Beware of the Black Moon!
Luna – Roman goddess of the moon.
Friday, September 30th we will get to experience a somewhat unusual lunar event: a black moon. Sounds eerie, but it’s really just the second new moon in a single month. We’re all familiar with a full moon, it’s the period when the moon’s Earth-facing side is fully illuminated by sunlight. When the moon’s Earth-facing side is fully in shadow it is called a new moon. We can’t see the moon when it’s Earth-facing side is in shadow, so you might be wondering why we don’t call it a ‘no moon’. The term new moon can be traced back to ancient calendars (some of which are still in use), which were based on lunar cycles. In those calendars, the new month begins the day the first sliver of the moon becomes visible. A new moon used to indicate a new month. Our next full moon will be October 15th. Our next new moon will occur on Halloween. It will be very dark on Halloween this year, so if you’re trick or treating wear something that makes you easily seen and beware of what lurks in the darkness of the new moon.

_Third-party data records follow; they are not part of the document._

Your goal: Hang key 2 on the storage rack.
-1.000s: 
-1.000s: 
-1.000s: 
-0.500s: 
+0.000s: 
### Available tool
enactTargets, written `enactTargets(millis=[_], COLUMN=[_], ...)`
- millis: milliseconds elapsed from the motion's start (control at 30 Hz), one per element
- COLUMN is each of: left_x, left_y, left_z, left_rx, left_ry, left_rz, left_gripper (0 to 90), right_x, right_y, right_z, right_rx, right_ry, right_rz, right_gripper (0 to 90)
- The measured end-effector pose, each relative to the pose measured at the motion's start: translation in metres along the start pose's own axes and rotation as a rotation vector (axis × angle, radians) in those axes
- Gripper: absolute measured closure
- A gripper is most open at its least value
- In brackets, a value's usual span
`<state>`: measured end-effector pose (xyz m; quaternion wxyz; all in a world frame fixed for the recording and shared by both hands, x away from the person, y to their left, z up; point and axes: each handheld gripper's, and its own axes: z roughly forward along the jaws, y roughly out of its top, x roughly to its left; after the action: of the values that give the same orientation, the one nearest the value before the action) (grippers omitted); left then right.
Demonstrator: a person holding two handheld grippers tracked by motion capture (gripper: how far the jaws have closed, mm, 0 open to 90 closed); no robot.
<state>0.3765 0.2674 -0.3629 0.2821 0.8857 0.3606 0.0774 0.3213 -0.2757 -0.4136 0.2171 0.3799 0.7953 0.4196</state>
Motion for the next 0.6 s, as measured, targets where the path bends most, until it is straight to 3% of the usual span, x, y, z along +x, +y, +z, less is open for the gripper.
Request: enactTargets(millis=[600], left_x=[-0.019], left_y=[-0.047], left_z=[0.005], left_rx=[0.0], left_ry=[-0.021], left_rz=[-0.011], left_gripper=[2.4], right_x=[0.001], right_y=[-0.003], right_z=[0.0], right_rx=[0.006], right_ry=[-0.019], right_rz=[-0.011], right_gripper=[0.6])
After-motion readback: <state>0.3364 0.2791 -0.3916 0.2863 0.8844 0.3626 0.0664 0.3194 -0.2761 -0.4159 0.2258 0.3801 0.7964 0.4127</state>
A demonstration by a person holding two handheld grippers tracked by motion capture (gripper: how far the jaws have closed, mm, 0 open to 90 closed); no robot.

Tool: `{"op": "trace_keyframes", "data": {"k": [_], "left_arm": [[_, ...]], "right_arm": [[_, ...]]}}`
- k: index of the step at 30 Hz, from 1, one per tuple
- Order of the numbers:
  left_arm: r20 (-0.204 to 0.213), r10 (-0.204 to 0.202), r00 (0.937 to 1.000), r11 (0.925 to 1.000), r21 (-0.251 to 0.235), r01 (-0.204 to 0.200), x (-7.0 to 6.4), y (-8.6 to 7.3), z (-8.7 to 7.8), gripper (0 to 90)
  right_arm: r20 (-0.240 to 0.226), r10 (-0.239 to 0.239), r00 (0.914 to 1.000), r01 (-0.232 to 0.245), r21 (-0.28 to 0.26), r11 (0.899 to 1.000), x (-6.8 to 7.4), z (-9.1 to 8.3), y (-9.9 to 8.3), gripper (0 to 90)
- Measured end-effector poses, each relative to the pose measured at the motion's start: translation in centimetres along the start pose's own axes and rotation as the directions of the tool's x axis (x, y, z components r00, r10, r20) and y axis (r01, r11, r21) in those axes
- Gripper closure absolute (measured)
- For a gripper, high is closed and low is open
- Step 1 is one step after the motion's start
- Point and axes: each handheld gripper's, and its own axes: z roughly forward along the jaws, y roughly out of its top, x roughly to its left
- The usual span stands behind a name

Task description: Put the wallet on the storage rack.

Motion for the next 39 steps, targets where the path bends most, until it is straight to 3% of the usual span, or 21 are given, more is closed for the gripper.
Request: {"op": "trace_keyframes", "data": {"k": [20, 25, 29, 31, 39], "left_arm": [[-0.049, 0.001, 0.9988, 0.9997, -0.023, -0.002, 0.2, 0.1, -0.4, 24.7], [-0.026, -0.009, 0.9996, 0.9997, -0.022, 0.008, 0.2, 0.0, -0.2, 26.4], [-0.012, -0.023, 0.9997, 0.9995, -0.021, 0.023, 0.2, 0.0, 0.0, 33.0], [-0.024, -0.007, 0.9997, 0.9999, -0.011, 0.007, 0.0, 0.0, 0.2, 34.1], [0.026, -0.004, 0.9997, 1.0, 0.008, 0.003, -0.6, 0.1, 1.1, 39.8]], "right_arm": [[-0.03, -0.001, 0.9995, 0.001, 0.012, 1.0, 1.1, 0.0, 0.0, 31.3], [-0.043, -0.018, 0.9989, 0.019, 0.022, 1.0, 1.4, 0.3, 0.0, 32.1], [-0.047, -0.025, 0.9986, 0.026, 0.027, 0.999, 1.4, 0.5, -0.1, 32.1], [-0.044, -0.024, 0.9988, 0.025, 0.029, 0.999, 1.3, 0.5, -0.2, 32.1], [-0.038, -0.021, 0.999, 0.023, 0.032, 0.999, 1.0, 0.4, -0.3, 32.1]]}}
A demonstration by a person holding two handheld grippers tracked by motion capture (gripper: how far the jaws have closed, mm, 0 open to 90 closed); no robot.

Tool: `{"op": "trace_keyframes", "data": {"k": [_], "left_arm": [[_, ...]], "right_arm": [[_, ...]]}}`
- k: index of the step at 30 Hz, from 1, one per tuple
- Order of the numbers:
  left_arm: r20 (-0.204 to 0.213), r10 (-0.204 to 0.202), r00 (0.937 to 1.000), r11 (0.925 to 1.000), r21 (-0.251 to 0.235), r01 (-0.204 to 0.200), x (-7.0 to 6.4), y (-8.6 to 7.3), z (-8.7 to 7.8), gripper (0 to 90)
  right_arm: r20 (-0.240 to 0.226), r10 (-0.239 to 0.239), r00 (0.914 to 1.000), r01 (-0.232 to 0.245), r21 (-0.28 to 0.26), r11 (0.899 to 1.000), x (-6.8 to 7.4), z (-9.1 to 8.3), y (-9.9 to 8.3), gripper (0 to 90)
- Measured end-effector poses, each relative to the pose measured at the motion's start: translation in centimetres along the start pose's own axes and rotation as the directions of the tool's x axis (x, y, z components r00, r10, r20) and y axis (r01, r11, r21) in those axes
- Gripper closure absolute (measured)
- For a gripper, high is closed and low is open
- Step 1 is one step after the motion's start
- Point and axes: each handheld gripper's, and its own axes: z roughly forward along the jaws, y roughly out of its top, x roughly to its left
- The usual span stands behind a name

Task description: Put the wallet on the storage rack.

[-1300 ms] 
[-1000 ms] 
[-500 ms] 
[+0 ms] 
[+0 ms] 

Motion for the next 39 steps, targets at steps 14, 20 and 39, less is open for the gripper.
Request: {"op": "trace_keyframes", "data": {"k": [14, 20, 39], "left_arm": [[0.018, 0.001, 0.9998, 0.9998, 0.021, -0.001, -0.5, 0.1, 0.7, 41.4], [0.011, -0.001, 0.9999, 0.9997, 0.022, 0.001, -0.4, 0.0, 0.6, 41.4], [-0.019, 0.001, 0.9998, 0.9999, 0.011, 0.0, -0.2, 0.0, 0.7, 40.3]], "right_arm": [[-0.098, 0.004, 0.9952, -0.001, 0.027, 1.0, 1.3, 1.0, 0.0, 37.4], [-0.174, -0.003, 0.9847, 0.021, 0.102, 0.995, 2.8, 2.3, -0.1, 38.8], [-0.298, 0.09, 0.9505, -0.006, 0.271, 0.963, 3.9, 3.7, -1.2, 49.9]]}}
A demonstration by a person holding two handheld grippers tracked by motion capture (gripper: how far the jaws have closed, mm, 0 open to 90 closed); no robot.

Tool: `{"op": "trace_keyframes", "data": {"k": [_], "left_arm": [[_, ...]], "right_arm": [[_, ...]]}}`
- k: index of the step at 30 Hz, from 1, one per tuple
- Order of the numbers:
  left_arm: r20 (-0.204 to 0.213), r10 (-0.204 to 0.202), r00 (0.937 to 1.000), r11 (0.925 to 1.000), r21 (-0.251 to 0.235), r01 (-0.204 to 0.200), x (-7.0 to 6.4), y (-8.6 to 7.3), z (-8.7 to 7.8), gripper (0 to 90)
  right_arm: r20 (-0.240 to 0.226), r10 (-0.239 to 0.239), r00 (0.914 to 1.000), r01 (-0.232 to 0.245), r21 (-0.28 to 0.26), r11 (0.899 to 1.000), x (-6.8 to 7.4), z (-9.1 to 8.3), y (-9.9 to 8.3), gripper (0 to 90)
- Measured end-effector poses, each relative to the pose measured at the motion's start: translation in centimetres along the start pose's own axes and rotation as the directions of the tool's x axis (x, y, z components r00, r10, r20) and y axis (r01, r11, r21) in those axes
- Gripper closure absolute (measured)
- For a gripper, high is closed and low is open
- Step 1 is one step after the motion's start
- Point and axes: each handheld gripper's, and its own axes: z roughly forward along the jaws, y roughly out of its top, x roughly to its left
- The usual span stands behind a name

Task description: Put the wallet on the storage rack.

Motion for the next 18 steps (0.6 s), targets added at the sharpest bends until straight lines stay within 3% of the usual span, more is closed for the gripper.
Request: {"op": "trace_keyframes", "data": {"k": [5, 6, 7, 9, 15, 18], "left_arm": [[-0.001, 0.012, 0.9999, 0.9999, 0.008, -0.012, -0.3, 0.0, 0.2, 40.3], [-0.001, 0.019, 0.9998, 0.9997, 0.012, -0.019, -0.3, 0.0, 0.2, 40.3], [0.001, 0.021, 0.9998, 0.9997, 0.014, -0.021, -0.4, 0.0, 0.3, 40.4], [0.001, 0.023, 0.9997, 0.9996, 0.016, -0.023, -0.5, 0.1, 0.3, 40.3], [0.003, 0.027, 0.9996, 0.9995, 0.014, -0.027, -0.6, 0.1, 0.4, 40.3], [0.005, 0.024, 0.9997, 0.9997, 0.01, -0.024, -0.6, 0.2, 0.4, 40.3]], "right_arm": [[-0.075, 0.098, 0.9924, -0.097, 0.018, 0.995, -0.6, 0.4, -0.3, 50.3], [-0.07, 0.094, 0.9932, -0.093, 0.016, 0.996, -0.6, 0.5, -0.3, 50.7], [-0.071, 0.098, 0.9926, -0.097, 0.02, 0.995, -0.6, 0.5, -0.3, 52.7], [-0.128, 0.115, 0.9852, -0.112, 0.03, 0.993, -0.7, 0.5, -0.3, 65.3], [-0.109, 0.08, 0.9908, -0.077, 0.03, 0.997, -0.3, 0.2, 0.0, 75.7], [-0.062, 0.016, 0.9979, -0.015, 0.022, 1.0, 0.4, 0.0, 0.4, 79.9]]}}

Don’t Miss the Library’s Annual Quilt Raffle!
Do you have your tickets for the library’s annual quilt raffle? They are available at the library for $2.00 each or 3 for $5.00. As always, Becky Jensen, did a beautiful job! You still have plenty of time to buy tickets because the drawing won’t be held until October 5th. Don’t hesitate – buy those tickets now!
Election Day is Tuesday November 8th.
If you’re not registered, you still have time to register and exercise your right to vote. Your application must be delivered or mailed 25 days before the election, making the deadline to register Friday, October 14th. You can download a copy of the New York State Voter Registration Form here: Voter Registration Form
. Remember, you can always print out a copy of this form at the library. Be sure to use only a blue or black pen when completing the form. If you are unsure of your status or unsure of your polling location, you can check both here: Board of Elections.
Research Tools for Scholars of All Ages
Did you know your library card provides you with access to more than a dozen academic databases? Best of all there is something for scholars of every age. Kids InfoBits
is designed especially for students in kindergarten through fifth grade. Another tool for younger students is eLibrary Elementary
, it’s a general reference database designed specifically to engage and guide young students. Older students will find the National Newspaper Index
and the Literary Reference Center
to be of great value. The complete list of databases can be found on the Southern Tier Library Systems website: here
Put Google Scholar to Work This School Year
Google Scholar doesn’t get a lot of hype, but it’s a powerful tool.
Google Scholar is a customized search engine and tool built primarily for students. With Scholar you can search journals, save sources to a personal library and get citations. Citations are available in MLA, APA and Chicago formats. Both title and content can be searched, even when the content is only available to subscribers. You may even find information residing in one of the Southern Tier Library System’s many databases. In addition to searching journal articles, you can save articles to your own personal library, you can set up alerts so that you are notified when there are new results for a specific search term, read through case law, and get quick citations too. Take some time to get familiar with Google Scholar, you’ll be glad you did. You can access Google Scholar at http://www.scholar.google.com
Did You Know?
Most of us are fortunate to be enjoying a long weekend this September, as we celebrate Labor Day. It’s a day that traditionally marks the end of summer and a return to school. The day has real historical significance too. In the late 1800′s, the average American worked 12 hours a day, seven days a week, just to get by. Young children, some as young as five years old, worked in mines, factories and mills, earning just a fraction of what adults earned. Working conditions were harsh and unsafe, and breaks were unheard of. As the Industrial Revolution started to take hold, labor unions started to appear. Organized laborers started to protest poor working conditions and excessive hours by organizing strikes and rallies. In 1882, 10,000 workers in New York City took an unpaid day off to march to Union Square. That march is recognized as the first Labor Day parade in our history. Oregon became the first state to recognize Labor Day as an official holiday in 1887. Labor Day became a national holiday in 1894.
Quote of the Month
“But now in September the garden has cooled, and with it my possessiveness. The sun warms my back instead of beating on my head … The harvest has dwindled, and I have grown apart from the intense midsummer relationship that brought it on.”